**Task prompt:**
Go to the line holding "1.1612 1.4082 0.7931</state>" in the entries below and write out exactly every line down to and including the line holding "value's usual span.".

**Records provided:**
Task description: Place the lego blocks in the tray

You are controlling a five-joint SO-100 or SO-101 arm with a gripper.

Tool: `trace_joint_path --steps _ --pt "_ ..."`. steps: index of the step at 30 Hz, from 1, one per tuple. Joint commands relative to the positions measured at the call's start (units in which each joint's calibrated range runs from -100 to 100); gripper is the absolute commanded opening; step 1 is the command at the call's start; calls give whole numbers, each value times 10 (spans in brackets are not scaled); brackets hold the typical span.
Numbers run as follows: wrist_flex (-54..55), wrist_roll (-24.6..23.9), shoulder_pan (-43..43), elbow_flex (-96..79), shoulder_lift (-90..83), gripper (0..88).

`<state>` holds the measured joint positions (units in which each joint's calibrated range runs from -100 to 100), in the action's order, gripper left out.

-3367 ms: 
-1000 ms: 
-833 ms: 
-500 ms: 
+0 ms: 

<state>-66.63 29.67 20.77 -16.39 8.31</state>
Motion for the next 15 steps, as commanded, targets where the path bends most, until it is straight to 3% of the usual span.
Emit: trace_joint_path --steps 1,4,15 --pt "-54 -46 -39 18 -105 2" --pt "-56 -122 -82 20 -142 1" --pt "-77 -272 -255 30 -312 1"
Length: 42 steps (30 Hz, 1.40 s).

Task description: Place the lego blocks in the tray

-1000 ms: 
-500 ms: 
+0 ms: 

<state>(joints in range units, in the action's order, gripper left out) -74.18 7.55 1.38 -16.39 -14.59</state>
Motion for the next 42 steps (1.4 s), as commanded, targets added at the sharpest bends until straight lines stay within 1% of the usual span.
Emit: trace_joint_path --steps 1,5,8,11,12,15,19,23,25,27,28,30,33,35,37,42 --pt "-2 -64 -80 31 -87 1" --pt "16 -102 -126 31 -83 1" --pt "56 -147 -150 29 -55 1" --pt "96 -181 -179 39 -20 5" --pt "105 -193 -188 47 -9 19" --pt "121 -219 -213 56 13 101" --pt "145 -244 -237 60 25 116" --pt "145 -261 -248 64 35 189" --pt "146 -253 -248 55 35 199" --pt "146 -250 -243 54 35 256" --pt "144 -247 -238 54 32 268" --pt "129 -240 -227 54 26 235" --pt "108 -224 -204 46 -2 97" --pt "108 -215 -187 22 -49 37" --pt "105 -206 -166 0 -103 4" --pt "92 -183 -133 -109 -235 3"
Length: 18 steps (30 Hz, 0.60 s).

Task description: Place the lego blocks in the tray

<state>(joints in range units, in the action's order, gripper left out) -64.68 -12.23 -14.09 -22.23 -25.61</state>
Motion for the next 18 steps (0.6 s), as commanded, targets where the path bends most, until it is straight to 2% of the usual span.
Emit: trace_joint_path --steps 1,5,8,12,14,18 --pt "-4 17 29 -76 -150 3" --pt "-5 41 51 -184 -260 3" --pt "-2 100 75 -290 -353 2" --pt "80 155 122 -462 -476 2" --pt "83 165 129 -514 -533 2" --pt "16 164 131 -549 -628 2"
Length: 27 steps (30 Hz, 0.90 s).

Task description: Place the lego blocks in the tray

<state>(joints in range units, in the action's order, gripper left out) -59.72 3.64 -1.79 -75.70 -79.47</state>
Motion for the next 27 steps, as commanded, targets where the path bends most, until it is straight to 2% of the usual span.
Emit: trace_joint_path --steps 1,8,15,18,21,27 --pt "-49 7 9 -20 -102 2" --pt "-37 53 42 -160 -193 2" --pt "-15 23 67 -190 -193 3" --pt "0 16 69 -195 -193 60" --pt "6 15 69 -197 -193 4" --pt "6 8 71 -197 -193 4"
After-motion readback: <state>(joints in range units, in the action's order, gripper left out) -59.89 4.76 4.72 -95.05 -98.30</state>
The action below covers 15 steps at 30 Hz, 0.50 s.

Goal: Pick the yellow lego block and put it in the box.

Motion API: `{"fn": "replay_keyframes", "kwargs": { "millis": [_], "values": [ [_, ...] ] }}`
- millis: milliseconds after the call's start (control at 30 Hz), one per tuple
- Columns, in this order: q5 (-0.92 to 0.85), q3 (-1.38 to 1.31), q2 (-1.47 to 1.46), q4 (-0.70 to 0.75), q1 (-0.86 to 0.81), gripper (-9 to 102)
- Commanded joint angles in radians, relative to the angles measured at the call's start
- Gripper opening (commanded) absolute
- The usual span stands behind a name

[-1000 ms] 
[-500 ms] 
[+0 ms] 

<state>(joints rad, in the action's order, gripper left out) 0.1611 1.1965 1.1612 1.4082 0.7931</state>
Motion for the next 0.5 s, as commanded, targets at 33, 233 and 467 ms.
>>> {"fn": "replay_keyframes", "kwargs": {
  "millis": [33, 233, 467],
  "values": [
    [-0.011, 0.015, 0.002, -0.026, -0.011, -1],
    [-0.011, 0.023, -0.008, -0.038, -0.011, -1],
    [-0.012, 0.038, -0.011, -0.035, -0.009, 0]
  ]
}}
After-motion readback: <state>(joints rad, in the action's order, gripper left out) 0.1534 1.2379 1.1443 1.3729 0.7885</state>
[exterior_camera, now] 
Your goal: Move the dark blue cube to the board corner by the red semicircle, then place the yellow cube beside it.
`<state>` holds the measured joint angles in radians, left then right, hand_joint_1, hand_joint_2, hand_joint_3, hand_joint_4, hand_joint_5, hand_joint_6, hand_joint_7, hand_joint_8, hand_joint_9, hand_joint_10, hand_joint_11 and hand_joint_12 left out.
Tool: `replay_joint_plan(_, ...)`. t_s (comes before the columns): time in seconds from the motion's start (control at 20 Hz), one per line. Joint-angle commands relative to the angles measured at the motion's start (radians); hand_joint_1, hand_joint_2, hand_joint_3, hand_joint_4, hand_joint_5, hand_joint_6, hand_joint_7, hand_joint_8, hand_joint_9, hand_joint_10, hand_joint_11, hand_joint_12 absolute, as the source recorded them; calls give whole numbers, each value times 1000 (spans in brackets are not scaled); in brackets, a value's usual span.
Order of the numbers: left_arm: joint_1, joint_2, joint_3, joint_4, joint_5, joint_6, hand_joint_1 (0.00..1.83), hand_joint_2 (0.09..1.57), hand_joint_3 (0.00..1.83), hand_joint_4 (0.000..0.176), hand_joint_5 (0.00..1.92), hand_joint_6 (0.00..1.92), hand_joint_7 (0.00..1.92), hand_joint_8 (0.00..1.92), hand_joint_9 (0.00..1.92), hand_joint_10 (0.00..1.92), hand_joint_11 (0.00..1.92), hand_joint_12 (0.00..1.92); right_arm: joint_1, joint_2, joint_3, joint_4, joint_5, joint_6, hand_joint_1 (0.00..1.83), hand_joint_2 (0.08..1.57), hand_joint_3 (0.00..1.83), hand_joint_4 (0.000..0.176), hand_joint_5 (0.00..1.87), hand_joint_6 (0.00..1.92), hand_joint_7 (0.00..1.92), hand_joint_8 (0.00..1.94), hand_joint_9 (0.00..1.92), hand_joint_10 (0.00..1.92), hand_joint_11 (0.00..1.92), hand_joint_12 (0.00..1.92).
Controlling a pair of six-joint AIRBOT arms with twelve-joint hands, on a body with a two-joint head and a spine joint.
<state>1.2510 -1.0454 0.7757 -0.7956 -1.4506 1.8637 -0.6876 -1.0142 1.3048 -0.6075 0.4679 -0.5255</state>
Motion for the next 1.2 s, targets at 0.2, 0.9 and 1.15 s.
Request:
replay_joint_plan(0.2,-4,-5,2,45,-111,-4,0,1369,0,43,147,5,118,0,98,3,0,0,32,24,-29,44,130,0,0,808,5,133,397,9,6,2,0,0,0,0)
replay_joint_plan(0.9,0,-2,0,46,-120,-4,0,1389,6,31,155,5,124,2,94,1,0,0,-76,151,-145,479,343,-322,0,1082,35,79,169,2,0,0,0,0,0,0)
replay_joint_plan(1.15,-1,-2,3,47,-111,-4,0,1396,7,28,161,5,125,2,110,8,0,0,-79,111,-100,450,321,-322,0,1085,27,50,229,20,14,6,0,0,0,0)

**Answer for the task:**
<state>(joints rad, in the action's order, gripper left out) 0.1611 1.1965 1.1612 1.4082 0.7931</state>
Motion for the next 0.5 s, as commanded, targets at 33, 233 and 467 ms.
>>> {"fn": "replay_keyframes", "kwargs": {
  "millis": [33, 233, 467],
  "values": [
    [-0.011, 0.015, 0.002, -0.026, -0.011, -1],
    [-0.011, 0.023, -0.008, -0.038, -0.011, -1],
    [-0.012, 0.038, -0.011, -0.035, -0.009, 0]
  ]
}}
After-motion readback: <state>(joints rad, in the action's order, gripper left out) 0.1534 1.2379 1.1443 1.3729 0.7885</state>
[exterior_camera, now] 
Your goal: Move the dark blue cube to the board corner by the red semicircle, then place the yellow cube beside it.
`<state>` holds the measured joint angles in radians, left then right, hand_joint_1, hand_joint_2, hand_joint_3, hand_joint_4, hand_joint_5, hand_joint_6, hand_joint_7, hand_joint_8, hand_joint_9, hand_joint_10, hand_joint_11 and hand_joint_12 left out.
Tool: `replay_joint_plan(_, ...)`. t_s (comes before the columns): time in seconds from the motion's start (control at 20 Hz), one per line. Joint-angle commands relative to the angles measured at the motion's start (radians); hand_joint_1, hand_joint_2, hand_joint_3, hand_joint_4, hand_joint_5, hand_joint_6, hand_joint_7, hand_joint_8, hand_joint_9, hand_joint_10, hand_joint_11, hand_joint_12 absolute, as the source recorded them; calls give whole numbers, each value times 1000 (spans in brackets are not scaled); in brackets, a value's usual span.

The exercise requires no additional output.